Along with many other storytellers I am particularly drawn to mythologies, the sets of stories featuring the deities that shaped the world. The similarities and differences between our most fundamental perceptions of the universe we live in are fascinating.
Africa is a big continent. It’s bigger than Europe, India the United States and China put together. Across this vast area of deserts, mountains, jungles, plains, deltas and downlands (any of which make England look like Rutland), a great variety of peoples and cultures have developed, dwindled, fought, traded and flourished. Earlier this year I was given “A treasury of African Folklore” by Harold Courtlander, despite being over 600 pages and the size of a brick this tome barely offers a peek through a gap in the door to the treasure house of tales that the various African nations tell, but what a peek it is! Although only on page 193 I am already onto my third creation. This one comes from the Yoruba people of Western Nigeria.
A long time ago earth did not exist. There was sky above and water below. Oloron was the chief “orisha” (spirit, or god. As with the Japanese “Kami” it would appear to be a word that covers both without directly translating as either). Other orisha included Oloron’s children, Eshu, the god of unpredictability; Orunmila, the spirit of divination and the unrelated Obatala, King of the White Cloth (The Yoruban pantheon is conspicuously male, in stark contrast to their neighbours, the Fon people, who’s deities are predominantly couples and androgynes). All these orisha lived in the sky and paid no attention to the only female orisha, Olokun, who ruled over the waters and marshes below… until Obatala looked down and decided it would be a good idea to make some land for things to live on.

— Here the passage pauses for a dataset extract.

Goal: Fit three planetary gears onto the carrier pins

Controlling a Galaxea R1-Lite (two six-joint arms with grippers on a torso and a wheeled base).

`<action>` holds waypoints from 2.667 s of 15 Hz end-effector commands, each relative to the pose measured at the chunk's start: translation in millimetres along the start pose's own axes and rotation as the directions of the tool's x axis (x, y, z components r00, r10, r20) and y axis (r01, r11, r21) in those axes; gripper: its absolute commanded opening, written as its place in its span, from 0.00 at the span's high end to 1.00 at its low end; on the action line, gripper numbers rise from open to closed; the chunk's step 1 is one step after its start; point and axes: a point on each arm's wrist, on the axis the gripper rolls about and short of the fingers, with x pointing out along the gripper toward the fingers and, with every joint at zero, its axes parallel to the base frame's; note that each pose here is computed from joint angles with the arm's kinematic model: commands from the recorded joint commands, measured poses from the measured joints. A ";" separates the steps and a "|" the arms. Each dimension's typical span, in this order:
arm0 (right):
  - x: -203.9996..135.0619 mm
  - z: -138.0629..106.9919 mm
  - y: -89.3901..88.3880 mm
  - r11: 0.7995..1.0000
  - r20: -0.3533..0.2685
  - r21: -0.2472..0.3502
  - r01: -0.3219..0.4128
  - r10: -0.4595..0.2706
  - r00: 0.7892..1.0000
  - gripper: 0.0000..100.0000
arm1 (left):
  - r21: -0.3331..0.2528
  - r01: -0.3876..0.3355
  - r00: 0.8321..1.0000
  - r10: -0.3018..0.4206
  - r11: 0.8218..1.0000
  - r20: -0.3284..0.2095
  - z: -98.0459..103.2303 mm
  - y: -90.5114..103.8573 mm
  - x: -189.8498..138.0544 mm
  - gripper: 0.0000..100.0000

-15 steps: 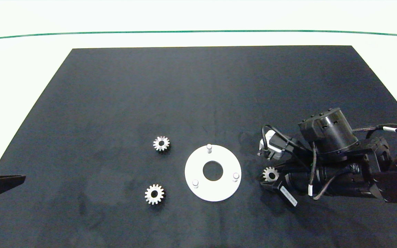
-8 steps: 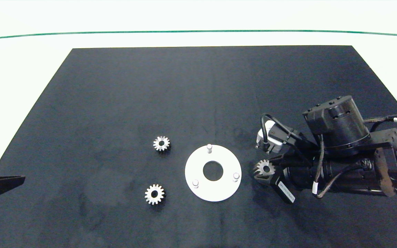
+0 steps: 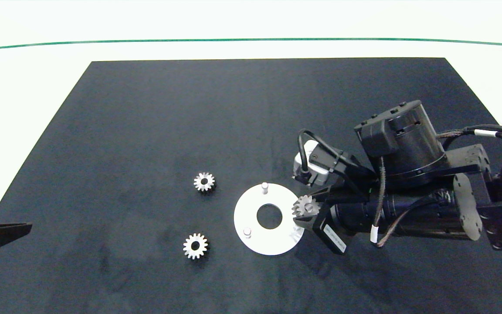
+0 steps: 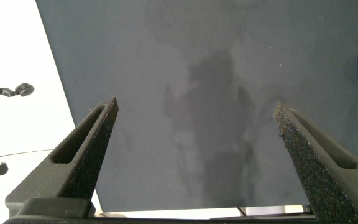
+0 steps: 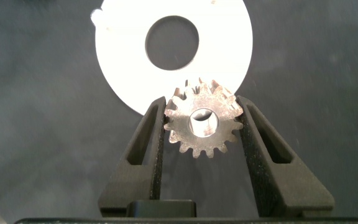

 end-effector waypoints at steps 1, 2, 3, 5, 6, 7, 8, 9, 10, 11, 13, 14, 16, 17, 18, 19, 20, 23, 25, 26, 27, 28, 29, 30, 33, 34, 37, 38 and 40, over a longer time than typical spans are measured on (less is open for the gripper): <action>17.7 0.7 4.8 1.000 -0.034 -0.010 -0.012 0.011 0.999 0.75 | 0.001 0.001 1.000 -0.001 1.000 -0.004 -0.4 -0.1 0.0 0.00; 21.0 -0.3 5.4 1.000 -0.043 -0.011 -0.015 0.014 0.999 0.75 | 0.001 0.000 1.000 0.000 1.000 -0.003 -0.5 -0.1 -0.5 0.00; 22.6 -0.8 5.7 1.000 -0.048 -0.011 -0.015 0.014 0.999 0.75 | 0.002 0.002 1.000 -0.002 1.000 -0.002 -0.5 -0.3 -0.5 0.00; 24.5 -1.9 6.0 1.000 -0.065 -0.013 -0.008 0.007 0.998 0.75 | 0.002 0.002 1.000 -0.002 1.000 -0.002 -0.5 -0.3 -0.5 0.00; 25.6 -2.1 6.1 1.000 -0.075 -0.014 -0.006 0.005 0.997 0.75 | 0.002 0.002 1.000 -0.002 1.000 -0.004 -0.7 -0.3 -0.2 0.00; 26.3 -1.6 6.0 1.000 -0.076 -0.016 -0.007 0.006 0.997 0.75 | 0.002 0.002 1.000 -0.002 1.000 -0.005 -0.9 -0.4 -0.2 0.00; 26.8 -1.8 6.0 1.000 -0.078 -0.014 -0.006 0.005 0.997 0.75 | 0.002 0.002 1.000 -0.002 1.000 -0.004 -0.7 -0.3 -0.2 0.00; 27.3 -2.0 6.1 1.000 -0.079 -0.015 -0.006 0.005 0.997 0.75 | 0.002 0.002 1.000 -0.002 1.000 -0.004 -0.7 -0.3 -0.2 0.00; 27.9 -2.3 6.3 1.000 -0.082 -0.015 -0.007 0.006 0.997 0.75 | 0.002 0.002 1.000 -0.002 1.000 -0.005 -0.9 -0.4 -0.2 0.00; 29.5 -2.7 6.6 1.000 -0.085 -0.015 -0.010 0.008 0.996 0.75 | 0.002 0.002 1.000 -0.002 1.000 -0.004 -0.7 -0.3 -0.2 0.00; 30.7 -3.1 10.5 1.000 -0.089 -0.022 -0.020 0.018 0.996 0.75 | 0.002 0.002 1.000 -0.002 1.000 -0.004 -0.7 -0.3 -0.2 0.00; 31.0 -3.9 11.9 0.999 -0.092 -0.025 -0.024 0.021 0.995 0.75 | 0.002 0.002 1.000 -0.002 1.000 -0.002 -0.9 -0.4 -0.6 0.00; 30.7 -3.2 14.2 0.999 -0.091 -0.028 -0.028 0.025 0.996 0.75 | 0.002 0.001 1.000 -0.001 1.000 -0.001 -1.0 -0.4 -1.1 0.00; 30.2 -3.0 14.1 0.999 -0.089 -0.028 -0.027 0.025 0.996 0.75 | 0.002 0.001 1.000 -0.001 1.000 -0.001 -1.0 -0.4 -1.1 0.00; 28.6 -2.5 13.7 0.999 -0.085 -0.026 -0.025 0.023 0.996 0.75 | 0.002 0.001 1.000 -0.001 1.000 -0.001 -1.0 -0.4 -1.1 0.00; 27.7 -2.9 13.8 0.999 -0.084 -0.024 -0.027 0.025 0.996 0.75 | 0.004 0.002 1.000 -0.002 1.000 -0.002 -1.3 -0.5 -0.8 0.00; 26.9 -3.2 13.8 0.999 -0.083 -0.024 -0.026 0.024 0.996 0.75 | 0.004 0.003 1.000 -0.003 1.000 -0.002 -1.3 -0.5 -0.8 0.00; 27.6 -6.2 14.3 1.000 -0.096 -0.028 -0.009 0.006 0.995 0.75 | 0.004 0.004 1.000 -0.003 1.000 -0.003 -1.4 -0.6 -0.8 0.00; 27.6 -6.3 13.9 1.000 -0.097 -0.027 -0.008 0.005 0.995 0.75 | 0.005 0.006 1.000 -0.006 1.000 -0.004 -1.6 -1.0 -0.6 0.00; 27.0 -5.6 13.6 1.000 -0.093 -0.027 -0.006 0.004 0.996 0.75 | 0.007 0.006 1.000 -0.006 1.000 -0.001 -1.1 -1.1 -0.8 0.00; 26.6 -5.9 13.6 1.000 -0.093 -0.027 -0.006 0.004 0.996 0.75 | 0.007 0.008 1.000 -0.008 1.000 -0.002 -1.4 -1.2 -0.6 0.00; 25.1 -5.5 12.8 1.000 -0.089 -0.025 -0.003 0.001 0.996 0.75 | 0.007 0.009 1.000 -0.009 1.000 -0.003 -1.5 -1.2 -0.6 0.00; 23.8 -5.9 12.3 1.000 -0.088 -0.024 -0.002 0.000 0.996 0.00 | 0.007 0.007 1.000 -0.007 1.000 -0.004 -1.5 -1.2 -0.6 0.00; 23.2 -5.7 12.2 1.000 -0.086 -0.023 -0.001 -0.001 0.996 0.00 | 0.008 0.008 1.000 -0.008 1.000 -0.004 -1.5 -1.4 -0.6 0.00; 25.1 -5.5 12.2 1.000 -0.088 -0.024 0.000 -0.002 0.996 0.00 | 0.008 0.010 1.000 -0.010 1.000 -0.005 -1.4 -1.3 -0.1 0.00; 25.7 -5.4 12.3 1.000 -0.086 -0.024 -0.001 -0.001 0.996 0.00 | 0.008 0.010 1.000 -0.010 1.000 -0.005 -1.4 -1.3 -0.1 0.00; 12.8 -4.4 7.6 1.000 -0.060 -0.011 0.014 -0.015 0.998 0.00 | 0.008 0.013 1.000 -0.013 1.000 -0.007 -1.5 -1.4 0.6 0.00; -1.3 -7.3 0.8 0.999 -0.041 0.012 0.037 -0.036 0.998 0.00 | 0.008 0.022 1.000 -0.022 1.000 -0.011 -0.9 -1.8 2.3 0.00; -19.3 -14.6 -7.4 0.995 -0.033 0.052 0.086 -0.084 0.996 0.00 | 0.021 0.073 0.997 -0.072 0.997 -0.030 2.4 -6.4 10.8 0.00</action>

First he checked with Oloron who agreed it was a fine plan (notably, nobody bothers to consult Olokun which leads to trouble further down the line), then he called on Orunmila who divined what he would need. After a long process of gathering all the gold in heaven from a variety of unspecified orishas the goldsmith eventually makes a chain and Obatala climbs down, pours a snail shell full of sand into the sea, drops a hen on it who spreads it around in an uneven fashion thus creating hills and the like, plants a palm nut and settles down with a black cat. It’s all a bit dark so Obatala requests some light and Oloron, the sky god, makes the sun.
Eventually Obatala starts to feel lonely and begins to make people out of clay. The work is tiring and Obatala decides to take a break for some refreshment. He taps the palm trees for their sap, ferments it and quenches his thirst. Now that the world is a little softer Obatala returns to his labour but with drunken fingers he makes a number of misshapen figures, some with short arms, some with too few fingers, some bent or humped and because of his befuddled state he does not notice his mistakes. When they are all done he calls upon Oloron again to breathe life in to them and so the human race came to be. When Obatala sobered up and saw his handiwork he was filled with sorrow. He promised never to touch palm wine again and to take especial care of all those who are lame, formed imperfectly, blind or with no pigment in their skin.
It fascinates me how each different culture finds some specific question to answer, like why men and women are different or why death is irreversible, frequently leaving the generation of essential features like the sun with a brief, almost casual, passing reference. I am also struck repeatedly by the acceptance of imperfect gods and how their imperfections explain the world we experience, often far better than if they were all powerful and all knowing.